*Your task*. Transcribe the records below. Leave nothing out and change nothing.

*Exercise input*.
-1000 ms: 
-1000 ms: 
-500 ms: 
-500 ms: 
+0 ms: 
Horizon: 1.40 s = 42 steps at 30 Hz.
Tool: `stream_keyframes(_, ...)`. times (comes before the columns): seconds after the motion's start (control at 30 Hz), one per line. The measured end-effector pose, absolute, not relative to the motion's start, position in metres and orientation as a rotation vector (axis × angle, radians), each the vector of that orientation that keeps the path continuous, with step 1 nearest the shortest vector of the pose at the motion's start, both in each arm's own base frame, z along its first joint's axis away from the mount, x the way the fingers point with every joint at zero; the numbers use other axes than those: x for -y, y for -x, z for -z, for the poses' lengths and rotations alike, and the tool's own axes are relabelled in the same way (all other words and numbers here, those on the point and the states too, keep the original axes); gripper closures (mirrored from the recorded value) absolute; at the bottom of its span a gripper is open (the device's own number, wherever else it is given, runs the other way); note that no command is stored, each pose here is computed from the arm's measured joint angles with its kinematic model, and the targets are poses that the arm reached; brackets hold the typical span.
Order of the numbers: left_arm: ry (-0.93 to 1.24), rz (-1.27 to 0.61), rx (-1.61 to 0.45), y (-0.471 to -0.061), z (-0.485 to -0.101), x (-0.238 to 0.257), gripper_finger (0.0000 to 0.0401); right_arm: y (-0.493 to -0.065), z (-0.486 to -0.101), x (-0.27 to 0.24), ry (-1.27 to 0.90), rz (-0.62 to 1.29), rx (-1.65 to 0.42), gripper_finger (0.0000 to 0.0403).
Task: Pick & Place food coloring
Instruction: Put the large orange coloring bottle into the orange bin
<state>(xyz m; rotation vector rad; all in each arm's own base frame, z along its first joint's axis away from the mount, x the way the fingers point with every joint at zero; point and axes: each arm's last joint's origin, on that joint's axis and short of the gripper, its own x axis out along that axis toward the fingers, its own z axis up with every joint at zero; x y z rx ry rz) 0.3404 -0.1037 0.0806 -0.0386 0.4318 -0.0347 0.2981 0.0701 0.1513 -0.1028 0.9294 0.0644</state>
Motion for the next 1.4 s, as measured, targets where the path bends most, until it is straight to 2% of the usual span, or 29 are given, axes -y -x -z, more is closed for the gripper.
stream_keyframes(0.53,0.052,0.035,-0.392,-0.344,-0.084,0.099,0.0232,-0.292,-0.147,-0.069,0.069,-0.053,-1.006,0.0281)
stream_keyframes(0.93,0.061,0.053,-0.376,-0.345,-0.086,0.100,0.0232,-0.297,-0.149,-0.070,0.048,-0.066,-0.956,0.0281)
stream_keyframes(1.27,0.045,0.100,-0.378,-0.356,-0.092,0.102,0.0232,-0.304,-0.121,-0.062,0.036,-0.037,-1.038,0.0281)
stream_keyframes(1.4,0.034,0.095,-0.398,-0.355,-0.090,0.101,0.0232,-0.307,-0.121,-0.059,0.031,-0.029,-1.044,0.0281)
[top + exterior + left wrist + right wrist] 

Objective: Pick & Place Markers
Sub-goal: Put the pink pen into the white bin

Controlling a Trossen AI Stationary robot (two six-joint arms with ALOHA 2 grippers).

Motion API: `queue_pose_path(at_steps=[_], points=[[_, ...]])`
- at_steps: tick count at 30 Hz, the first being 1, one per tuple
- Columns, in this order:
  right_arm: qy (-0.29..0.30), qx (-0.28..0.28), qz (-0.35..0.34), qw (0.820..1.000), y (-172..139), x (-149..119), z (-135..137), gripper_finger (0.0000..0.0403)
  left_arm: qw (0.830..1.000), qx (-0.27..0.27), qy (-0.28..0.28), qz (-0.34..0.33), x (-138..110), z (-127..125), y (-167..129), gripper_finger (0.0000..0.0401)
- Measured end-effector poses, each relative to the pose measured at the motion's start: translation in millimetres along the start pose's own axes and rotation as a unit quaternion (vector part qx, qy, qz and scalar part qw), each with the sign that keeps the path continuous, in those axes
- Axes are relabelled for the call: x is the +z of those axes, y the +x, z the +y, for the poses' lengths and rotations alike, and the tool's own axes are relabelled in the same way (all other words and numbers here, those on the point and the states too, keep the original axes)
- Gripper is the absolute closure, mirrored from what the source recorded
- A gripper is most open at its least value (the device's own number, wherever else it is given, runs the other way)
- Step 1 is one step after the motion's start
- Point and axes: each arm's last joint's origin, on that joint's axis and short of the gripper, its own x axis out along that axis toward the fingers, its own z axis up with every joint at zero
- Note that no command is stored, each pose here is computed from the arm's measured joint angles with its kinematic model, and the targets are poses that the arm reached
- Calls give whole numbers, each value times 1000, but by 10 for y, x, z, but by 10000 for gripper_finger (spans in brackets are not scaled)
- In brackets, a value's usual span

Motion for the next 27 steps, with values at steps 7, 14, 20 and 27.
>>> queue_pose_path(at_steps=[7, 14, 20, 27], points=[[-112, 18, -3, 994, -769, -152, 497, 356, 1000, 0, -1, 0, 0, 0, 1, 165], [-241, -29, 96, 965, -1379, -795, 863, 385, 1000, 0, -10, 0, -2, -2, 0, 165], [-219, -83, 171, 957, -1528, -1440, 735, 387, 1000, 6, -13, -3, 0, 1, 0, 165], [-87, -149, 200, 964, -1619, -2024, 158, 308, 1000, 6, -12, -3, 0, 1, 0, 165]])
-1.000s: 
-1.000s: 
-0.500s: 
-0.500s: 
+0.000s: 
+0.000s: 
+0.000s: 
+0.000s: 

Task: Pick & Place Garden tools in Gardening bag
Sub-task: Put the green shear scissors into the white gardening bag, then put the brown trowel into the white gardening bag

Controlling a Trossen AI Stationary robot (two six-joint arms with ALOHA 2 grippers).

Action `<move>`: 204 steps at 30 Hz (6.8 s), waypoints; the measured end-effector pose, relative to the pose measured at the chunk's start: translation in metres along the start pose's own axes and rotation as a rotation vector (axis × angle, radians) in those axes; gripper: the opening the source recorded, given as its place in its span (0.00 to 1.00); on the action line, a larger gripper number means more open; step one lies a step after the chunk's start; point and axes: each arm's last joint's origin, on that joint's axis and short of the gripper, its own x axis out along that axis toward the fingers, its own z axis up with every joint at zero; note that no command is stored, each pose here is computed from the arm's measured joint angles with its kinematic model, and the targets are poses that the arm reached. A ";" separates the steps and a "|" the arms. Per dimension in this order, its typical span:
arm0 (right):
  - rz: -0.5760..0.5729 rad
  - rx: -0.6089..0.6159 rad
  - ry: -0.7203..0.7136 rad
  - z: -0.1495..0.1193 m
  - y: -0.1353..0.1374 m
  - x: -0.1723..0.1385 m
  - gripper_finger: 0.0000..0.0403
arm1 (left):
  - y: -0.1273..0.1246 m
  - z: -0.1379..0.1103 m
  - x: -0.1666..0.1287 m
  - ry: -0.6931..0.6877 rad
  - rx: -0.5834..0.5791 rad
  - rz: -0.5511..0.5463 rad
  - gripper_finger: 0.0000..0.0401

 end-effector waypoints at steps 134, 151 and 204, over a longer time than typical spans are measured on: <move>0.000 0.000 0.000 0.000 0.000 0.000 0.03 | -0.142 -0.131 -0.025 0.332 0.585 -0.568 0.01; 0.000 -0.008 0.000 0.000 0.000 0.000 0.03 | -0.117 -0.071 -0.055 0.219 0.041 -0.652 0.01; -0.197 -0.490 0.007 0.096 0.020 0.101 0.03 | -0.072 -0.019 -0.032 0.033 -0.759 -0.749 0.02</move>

*Answer below*.
-1000 ms: 
-1000 ms: 
-500 ms: 
-500 ms: 
+0 ms: 
Horizon: 1.40 s = 42 steps at 30 Hz.
Tool: `stream_keyframes(_, ...)`. times (comes before the columns): seconds after the motion's start (control at 30 Hz), one per line. The measured end-effector pose, absolute, not relative to the motion's start, position in metres and orientation as a rotation vector (axis × angle, radians), each the vector of that orientation that keeps the path continuous, with step 1 nearest the shortest vector of the pose at the motion's start, both in each arm's own base frame, z along its first joint's axis away from the mount, x the way the fingers point with every joint at zero; the numbers use other axes than those: x for -y, y for -x, z for -z, for the poses' lengths and rotations alike, and the tool's own axes are relabelled in the same way (all other words and numbers here, those on the point and the states too, keep the original axes); gripper closures (mirrored from the recorded value) absolute; at the bottom of its span a gripper is open (the device's own number, wherever else it is given, runs the other way); note that no command is stored, each pose here is computed from the arm's measured joint angles with its kinematic model, and the targets are poses that the arm reached; brackets hold the typical span.
Order of the numbers: left_arm: ry (-0.93 to 1.24), rz (-1.27 to 0.61), rx (-1.61 to 0.45), y (-0.471 to -0.061), z (-0.485 to -0.101), x (-0.238 to 0.257), gripper_finger (0.0000 to 0.0401); right_arm: y (-0.493 to -0.065), z (-0.486 to -0.101), x (-0.27 to 0.24), ry (-1.27 to 0.90), rz (-0.62 to 1.29), rx (-1.65 to 0.42), gripper_finger (0.0000 to 0.0403).
Task: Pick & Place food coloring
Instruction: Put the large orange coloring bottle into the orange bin
<state>(xyz m; rotation vector rad; all in each arm's own base frame, z along its first joint's axis away from the mount, x the way the fingers point with every joint at zero; point and axes: each arm's last joint's origin, on that joint's axis and short of the gripper, its own x axis out along that axis toward the fingers, its own z axis up with every joint at zero; x y z rx ry rz) 0.3404 -0.1037 0.0806 -0.0386 0.4318 -0.0347 0.2981 0.0701 0.1513 -0.1028 0.9294 0.0644</state>
Motion for the next 1.4 s, as measured, targets where the path bends most, until it is straight to 2% of the usual span, or 29 are given, axes -y -x -z, more is closed for the gripper.
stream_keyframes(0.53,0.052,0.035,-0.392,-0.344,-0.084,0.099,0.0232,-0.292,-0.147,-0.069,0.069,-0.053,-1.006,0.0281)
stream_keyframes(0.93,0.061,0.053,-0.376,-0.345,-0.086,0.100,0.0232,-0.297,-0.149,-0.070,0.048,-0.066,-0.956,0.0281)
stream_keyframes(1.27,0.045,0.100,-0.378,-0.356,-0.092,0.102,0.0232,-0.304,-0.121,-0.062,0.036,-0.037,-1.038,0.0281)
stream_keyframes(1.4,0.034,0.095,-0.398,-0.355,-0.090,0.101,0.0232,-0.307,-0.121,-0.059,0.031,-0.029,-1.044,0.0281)
[top + exterior + left wrist + right wrist] 

Objective: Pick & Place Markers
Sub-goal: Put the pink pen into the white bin

Controlling a Trossen AI Stationary robot (two six-joint arms with ALOHA 2 grippers).

Motion API: `queue_pose_path(at_steps=[_], points=[[_, ...]])`
- at_steps: tick count at 30 Hz, the first being 1, one per tuple
- Columns, in this order:
  right_arm: qy (-0.29..0.30), qx (-0.28..0.28), qz (-0.35..0.34), qw (0.820..1.000), y (-172..139), x (-149..119), z (-135..137), gripper_finger (0.0000..0.0403)
  left_arm: qw (0.830..1.000), qx (-0.27..0.27), qy (-0.28..0.28), qz (-0.34..0.33), x (-138..110), z (-127..125), y (-167..129), gripper_finger (0.0000..0.0401)
- Measured end-effector poses, each relative to the pose measured at the motion's start: translation in millimetres along the start pose's own axes and rotation as a unit quaternion (vector part qx, qy, qz and scalar part qw), each with the sign that keeps the path continuous, in those axes
- Axes are relabelled for the call: x is the +z of those axes, y the +x, z the +y, for the poses' lengths and rotations alike, and the tool's own axes are relabelled in the same way (all other words and numbers here, those on the point and the states too, keep the original axes)
- Gripper is the absolute closure, mirrored from what the source recorded
- A gripper is most open at its least value (the device's own number, wherever else it is given, runs the other way)
- Step 1 is one step after the motion's start
- Point and axes: each arm's last joint's origin, on that joint's axis and short of the gripper, its own x axis out along that axis toward the fingers, its own z axis up with every joint at zero
- Note that no command is stored, each pose here is computed from the arm's measured joint angles with its kinematic model, and the targets are poses that the arm reached
- Calls give whole numbers, each value times 1000, but by 10 for y, x, z, but by 10000 for gripper_finger (spans in brackets are not scaled)
- In brackets, a value's usual span

Motion for the next 27 steps, with values at steps 7, 14, 20 and 27.
>>> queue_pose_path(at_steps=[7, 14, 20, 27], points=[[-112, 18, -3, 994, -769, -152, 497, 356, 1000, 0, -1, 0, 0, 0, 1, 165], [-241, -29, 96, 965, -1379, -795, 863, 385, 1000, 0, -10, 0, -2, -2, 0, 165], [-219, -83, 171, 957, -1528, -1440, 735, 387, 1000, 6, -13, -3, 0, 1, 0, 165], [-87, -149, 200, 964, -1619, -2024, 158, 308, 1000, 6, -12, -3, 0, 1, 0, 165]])
-1.000s: 
-1.000s: 
-0.500s: 
-0.500s: 
+0.000s: 
+0.000s: 
+0.000s: 
+0.000s: 

Task: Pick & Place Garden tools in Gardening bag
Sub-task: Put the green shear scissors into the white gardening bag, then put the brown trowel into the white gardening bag

Controlling a Trossen AI Stationary robot (two six-joint arms with ALOHA 2 grippers).

Action `<move>`: 204 steps at 30 Hz (6.8 s), waypoints; the measured end-effector pose, relative to the pose measured at the chunk's start: translation in metres along the start pose's own axes and rotation as a rotation vector (axis × angle, radians) in those axes; gripper: the opening the source recorded, given as its place in its span (0.00 to 1.00); on the action line, a larger gripper number means more open; step one lies a step after the chunk's start; point and axes: each arm's last joint's origin, on that joint's axis and short of the gripper, its own x axis out along that axis toward the fingers, its own z axis up with every joint at zero; note that no command is stored, each pose here is computed from the arm's measured joint angles with its kinematic model, and the targets are poses that the arm reached. A ";" separates the steps and a "|" the arms. Per dimension in this order, its typical span:
arm0 (right):
  - rz: -0.5760..0.5729 rad
  - rx: -0.6089..0.6159 rad
  - ry: -0.7203..0.7136 rad
  - z: -0.1495..0.1193 m
  - y: -0.1353..0.1374 m
  - x: -0.1723..0.1385 m
  - gripper_finger: 0.0000..0.0403
arm1 (left):
  - y: -0.1273..0.1246 m
  - z: -0.1379..0.1103 m
  - x: -0.1666..0.1287 m
  - ry: -0.6931..0.6877 rad
  - rx: -0.5834..0.5791 rad
  - rz: -0.5511..0.5463 rad
  - gripper_finger: 0.0000..0.0401

 end-effector waypoints at steps 134, 151 and 204, over a longer time than typical spans are measured on: <move>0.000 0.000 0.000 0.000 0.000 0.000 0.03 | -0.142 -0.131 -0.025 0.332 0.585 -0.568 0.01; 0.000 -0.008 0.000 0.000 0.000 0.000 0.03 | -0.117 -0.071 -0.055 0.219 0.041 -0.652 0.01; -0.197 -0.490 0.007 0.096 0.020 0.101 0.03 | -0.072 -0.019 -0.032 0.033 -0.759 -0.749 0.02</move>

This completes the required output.